* Activity *
Copy out each line of the listing below where the string "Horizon" appears.

Records to use section start

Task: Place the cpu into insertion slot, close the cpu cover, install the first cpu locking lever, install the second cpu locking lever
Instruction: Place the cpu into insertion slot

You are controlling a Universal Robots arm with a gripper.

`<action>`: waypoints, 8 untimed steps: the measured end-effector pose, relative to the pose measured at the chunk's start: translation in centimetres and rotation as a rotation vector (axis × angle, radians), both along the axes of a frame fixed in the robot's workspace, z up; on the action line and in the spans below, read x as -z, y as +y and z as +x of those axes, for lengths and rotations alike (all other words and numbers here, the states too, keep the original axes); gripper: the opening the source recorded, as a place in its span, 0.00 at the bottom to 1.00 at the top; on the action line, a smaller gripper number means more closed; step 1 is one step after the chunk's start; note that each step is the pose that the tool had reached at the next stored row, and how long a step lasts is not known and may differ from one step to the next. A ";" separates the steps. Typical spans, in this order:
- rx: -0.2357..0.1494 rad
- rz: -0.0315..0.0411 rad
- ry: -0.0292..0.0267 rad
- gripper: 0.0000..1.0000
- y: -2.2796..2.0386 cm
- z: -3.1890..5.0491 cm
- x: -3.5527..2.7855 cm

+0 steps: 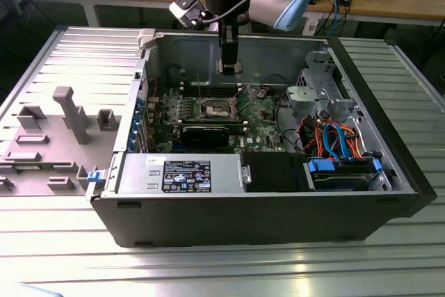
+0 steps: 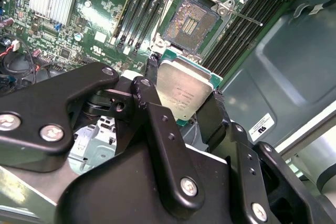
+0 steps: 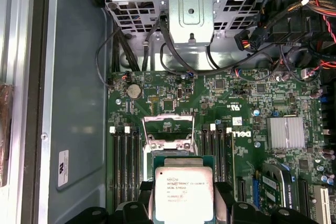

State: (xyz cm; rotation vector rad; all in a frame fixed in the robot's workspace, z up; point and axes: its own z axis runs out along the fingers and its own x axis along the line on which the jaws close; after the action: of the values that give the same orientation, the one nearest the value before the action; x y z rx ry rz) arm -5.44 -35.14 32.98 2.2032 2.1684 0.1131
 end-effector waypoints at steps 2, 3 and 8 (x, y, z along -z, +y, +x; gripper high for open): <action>0.000 -0.0001 0.0001 0.54 0.00 0.00 0.09; 0.000 -0.0002 0.0002 0.54 0.00 -0.01 0.10; 0.000 -0.0001 0.0001 0.54 0.00 -0.04 0.26</action>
State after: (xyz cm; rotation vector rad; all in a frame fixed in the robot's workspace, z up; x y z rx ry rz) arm -5.47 -35.14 32.72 2.2032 2.1684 0.1129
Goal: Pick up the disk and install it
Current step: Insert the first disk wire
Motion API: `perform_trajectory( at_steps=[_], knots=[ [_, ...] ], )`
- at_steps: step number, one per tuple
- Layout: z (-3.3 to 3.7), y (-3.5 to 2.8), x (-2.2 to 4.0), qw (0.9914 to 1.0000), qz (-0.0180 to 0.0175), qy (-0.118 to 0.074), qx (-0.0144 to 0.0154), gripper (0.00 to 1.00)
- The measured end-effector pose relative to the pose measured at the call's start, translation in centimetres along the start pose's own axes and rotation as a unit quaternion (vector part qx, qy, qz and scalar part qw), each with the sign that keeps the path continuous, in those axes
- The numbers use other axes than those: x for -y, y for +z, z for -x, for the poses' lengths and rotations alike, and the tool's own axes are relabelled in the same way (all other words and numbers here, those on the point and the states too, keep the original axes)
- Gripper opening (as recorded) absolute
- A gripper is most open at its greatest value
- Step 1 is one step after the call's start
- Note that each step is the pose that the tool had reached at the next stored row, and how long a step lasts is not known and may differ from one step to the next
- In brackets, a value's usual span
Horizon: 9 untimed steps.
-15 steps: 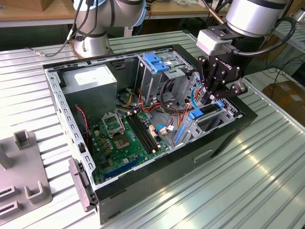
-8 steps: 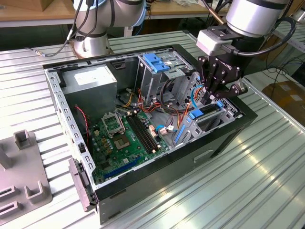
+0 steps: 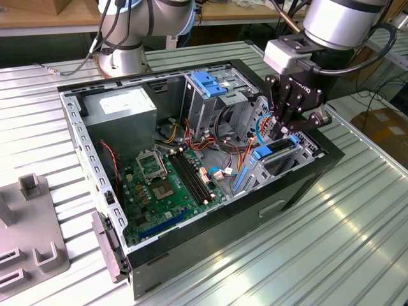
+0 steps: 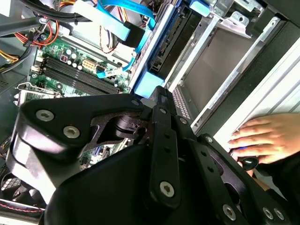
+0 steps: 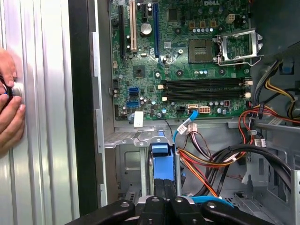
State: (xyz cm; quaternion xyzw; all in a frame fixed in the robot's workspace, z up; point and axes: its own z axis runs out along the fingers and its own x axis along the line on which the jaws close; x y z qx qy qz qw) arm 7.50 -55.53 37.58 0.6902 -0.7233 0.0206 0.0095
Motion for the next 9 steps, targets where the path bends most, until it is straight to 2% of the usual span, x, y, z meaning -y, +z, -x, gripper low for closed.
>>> perform_trajectory(
  at_steps=[3,6,9],
  knots=[
    [0.01,0.0,0.29,1.0,0.0,0.0,0.0,0.11],
    [0.04,0.01,1.04,1.0,0.0,0.0,0.0,0.11],
    [0.05,-0.01,1.19,0.99999,-0.0004,-0.004,0.0,0.11]
  ],
)
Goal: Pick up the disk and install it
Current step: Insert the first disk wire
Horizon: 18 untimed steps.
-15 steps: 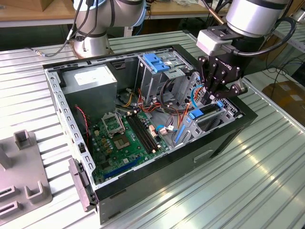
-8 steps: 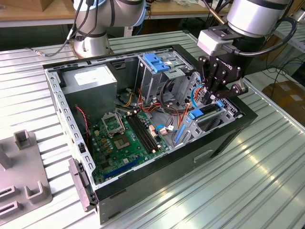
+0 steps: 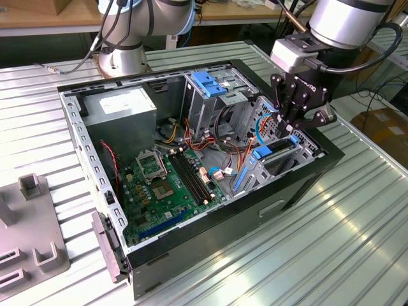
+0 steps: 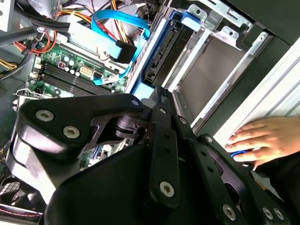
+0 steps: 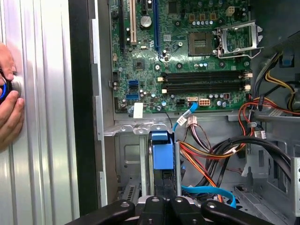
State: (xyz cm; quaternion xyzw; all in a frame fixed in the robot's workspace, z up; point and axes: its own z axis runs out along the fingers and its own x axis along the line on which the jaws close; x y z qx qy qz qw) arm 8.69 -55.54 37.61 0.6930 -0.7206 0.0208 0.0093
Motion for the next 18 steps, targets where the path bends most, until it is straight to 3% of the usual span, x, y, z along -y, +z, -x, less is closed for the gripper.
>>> perform_trajectory(
  at_steps=[6,12,15,18],
  knots=[
    [-0.03,-0.91,0.09,0.99999,-0.0006,-0.003,0.0001,0.11],
    [-0.03,-0.98,0.2,0.99984,-0.0021,-0.018,0.0004,0.11],
    [-0.03,-0.98,0.34,0.99829,-0.0038,-0.058,0.0011,0.11],
    [-0.02,-0.97,0.52,0.99695,-0.0046,-0.078,0.0015,0.11]
  ],
)
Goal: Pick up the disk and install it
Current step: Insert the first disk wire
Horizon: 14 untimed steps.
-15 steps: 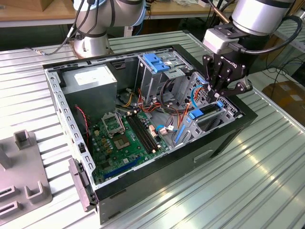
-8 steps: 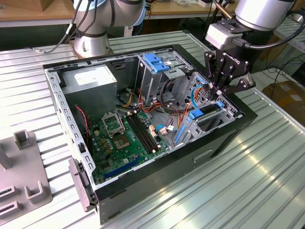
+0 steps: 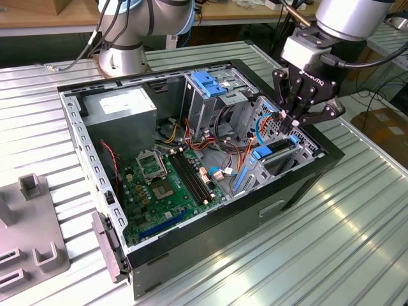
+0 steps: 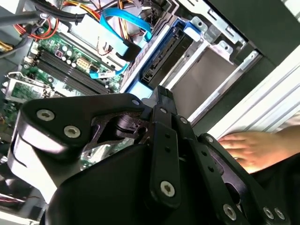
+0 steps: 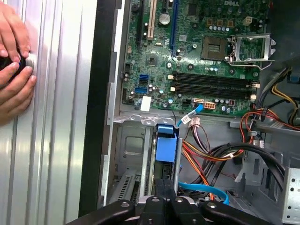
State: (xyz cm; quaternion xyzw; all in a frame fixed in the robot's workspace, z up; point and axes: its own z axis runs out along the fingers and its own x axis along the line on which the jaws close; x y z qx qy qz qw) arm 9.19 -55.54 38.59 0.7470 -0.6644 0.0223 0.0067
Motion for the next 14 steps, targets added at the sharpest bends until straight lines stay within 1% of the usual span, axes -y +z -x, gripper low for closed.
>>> perform_trajectory(
  at_steps=[2,4,6,8,10,11,13,14],
  knots=[
    [-0.02,0.01,0.16,0.99987,-0.0007,-0.016,0.0003,0.11],
    [-0.05,0.01,0.38,0.99962,-0.0011,-0.027,0.0005,0.11],
    [-0.1,0.02,0.84,0.99941,-0.0014,-0.034,0.0007,0.11],
    [-0.17,0.04,1.53,0.99928,-0.0016,-0.038,0.0008,0.11],
    [-0.25,0.06,2.41,0.99916,-0.0016,-0.041,0.0008,0.11],
    [-0.25,0.06,2.7,0.99907,-0.0017,-0.043,0.0009,0.11],
    [-0.26,0.07,3.01,0.99879,-0.0019,-0.049,0.001,0.11],
    [-0.26,0.07,3.09,0.99837,-0.0022,-0.057,0.0012,0.11]
  ],
)
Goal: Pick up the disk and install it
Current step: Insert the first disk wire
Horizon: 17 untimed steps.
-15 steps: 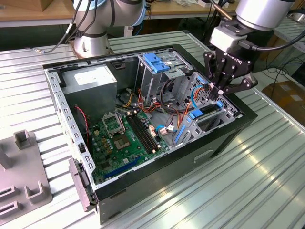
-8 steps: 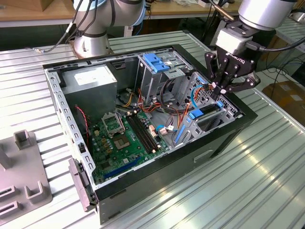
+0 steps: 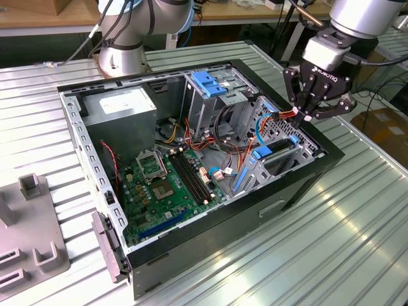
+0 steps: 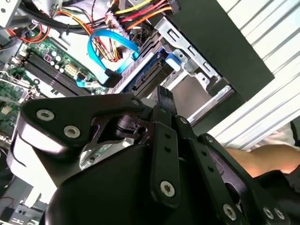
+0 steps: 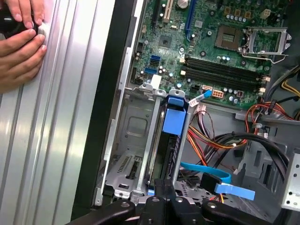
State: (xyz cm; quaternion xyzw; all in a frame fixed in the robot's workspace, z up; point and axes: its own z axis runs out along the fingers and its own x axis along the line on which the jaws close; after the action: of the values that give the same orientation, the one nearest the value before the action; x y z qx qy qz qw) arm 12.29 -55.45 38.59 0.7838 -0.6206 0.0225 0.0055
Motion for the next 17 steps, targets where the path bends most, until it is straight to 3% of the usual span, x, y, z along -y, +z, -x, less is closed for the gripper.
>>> perform_trajectory(
  at_steps=[2,6,7,10,11,12,13,14,17],
  knots=[
    [-0.01,0.0,0.02,0.99985,-0.0008,-0.017,0.0003,0.11],
    [-0.02,0.01,0.07,0.99822,-0.0025,-0.06,0.0011,0.11],
    [-0.08,0.02,0.29,0.99742,-0.003,-0.072,0.0014,0.11],
    [-0.27,0.05,1.26,0.99653,-0.0035,-0.083,0.0017,0.11],
    [-0.32,0.06,1.86,0.99601,-0.0037,-0.089,0.0017,0.11],
    [0.03,0.06,2.62,0.99547,-0.0038,-0.095,0.0014,0.11],
    [1.06,0.03,3.24,0.99492,-0.0038,-0.101,0.001,0.11],
    [1.08,0.03,3.24,0.99492,-0.0039,-0.101,0.001,0.24],
    [1.09,0.03,3.25,0.99492,-0.0038,-0.101,0.001,0.24]
  ],
)
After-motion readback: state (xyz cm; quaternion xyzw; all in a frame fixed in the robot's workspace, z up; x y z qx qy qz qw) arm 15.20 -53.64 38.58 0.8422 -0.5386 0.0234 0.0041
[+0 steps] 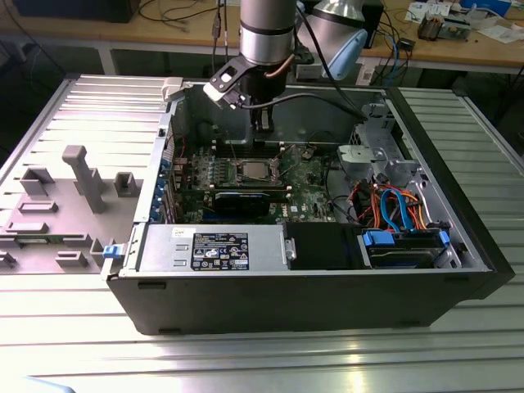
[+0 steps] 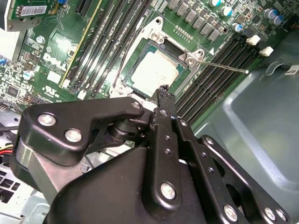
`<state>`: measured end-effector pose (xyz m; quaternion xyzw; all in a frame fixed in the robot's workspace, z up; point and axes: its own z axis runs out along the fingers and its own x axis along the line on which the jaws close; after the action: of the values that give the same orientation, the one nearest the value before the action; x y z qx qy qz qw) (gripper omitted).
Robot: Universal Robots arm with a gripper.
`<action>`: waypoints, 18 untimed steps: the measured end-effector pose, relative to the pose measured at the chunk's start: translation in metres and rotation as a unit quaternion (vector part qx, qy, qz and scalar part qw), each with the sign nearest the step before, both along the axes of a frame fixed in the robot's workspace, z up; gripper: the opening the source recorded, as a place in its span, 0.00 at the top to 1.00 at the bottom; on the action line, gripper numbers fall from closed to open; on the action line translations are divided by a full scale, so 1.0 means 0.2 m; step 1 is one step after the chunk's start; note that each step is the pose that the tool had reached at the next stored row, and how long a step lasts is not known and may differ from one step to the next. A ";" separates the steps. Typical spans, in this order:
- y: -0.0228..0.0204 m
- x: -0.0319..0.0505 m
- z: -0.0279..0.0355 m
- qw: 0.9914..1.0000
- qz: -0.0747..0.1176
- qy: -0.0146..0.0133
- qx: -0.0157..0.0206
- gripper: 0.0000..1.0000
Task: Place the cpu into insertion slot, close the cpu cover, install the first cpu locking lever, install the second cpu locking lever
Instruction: 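Close the cpu cover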
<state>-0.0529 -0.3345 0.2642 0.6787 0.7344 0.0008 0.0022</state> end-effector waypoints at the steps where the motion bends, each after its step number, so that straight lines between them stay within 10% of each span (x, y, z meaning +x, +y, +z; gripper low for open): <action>1: 0.000 0.000 0.000 1.000 0.000 0.000 0.000 0.89; 18: 0.000 0.068 0.018 1.000 0.000 0.001 0.000 0.89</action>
<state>-0.0393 -0.3344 0.2677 0.6786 0.7345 0.0004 0.0018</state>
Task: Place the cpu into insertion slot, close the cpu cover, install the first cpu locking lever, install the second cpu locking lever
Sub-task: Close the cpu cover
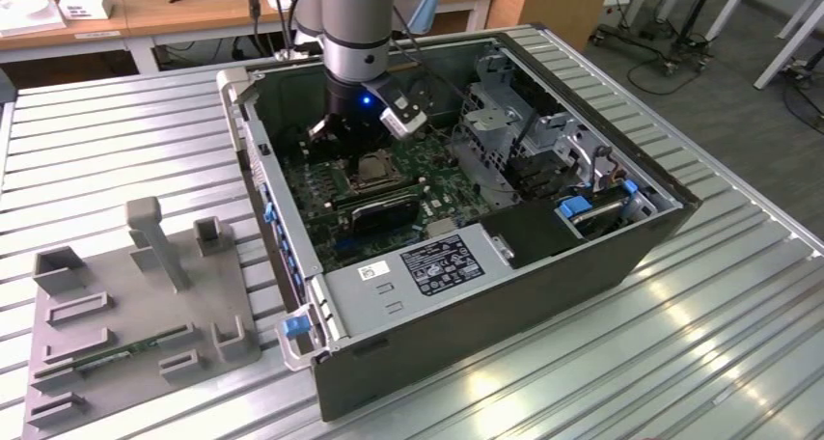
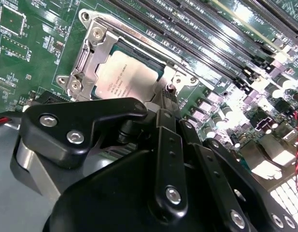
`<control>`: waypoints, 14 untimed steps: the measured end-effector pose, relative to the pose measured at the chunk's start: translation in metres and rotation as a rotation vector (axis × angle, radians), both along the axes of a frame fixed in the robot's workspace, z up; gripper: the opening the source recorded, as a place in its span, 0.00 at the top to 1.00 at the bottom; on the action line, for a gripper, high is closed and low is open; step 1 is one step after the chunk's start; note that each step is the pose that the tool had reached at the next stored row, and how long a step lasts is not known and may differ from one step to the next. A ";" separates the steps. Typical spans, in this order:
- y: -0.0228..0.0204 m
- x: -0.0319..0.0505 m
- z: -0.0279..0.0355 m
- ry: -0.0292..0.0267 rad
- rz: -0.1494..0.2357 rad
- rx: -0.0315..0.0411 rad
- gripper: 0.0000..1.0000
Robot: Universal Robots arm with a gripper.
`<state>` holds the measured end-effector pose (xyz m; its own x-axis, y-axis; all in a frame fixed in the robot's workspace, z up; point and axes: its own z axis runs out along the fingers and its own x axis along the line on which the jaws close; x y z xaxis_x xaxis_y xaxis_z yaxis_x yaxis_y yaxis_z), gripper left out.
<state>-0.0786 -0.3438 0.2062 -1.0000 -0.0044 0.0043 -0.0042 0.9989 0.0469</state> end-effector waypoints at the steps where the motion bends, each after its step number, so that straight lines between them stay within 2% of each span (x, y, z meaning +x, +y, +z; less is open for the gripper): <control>1: 0.0000 0.0000 0.0014 0.0000 0.000 0.0000 0.89; 9: 0.0000 0.0000 0.0161 0.0001 0.000 -0.0002 0.89; 14: 0.0000 0.0000 0.0164 -0.0001 0.000 0.0001 0.89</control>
<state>-0.0786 -0.3438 0.2227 -1.0000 -0.0045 0.0043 -0.0043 0.9989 0.0470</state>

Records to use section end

* Response area *
Horizon: 9 untimed steps.
Horizon: 18 untimed steps.
Horizon: 14 untimed steps.
Horizon: 17 untimed steps.

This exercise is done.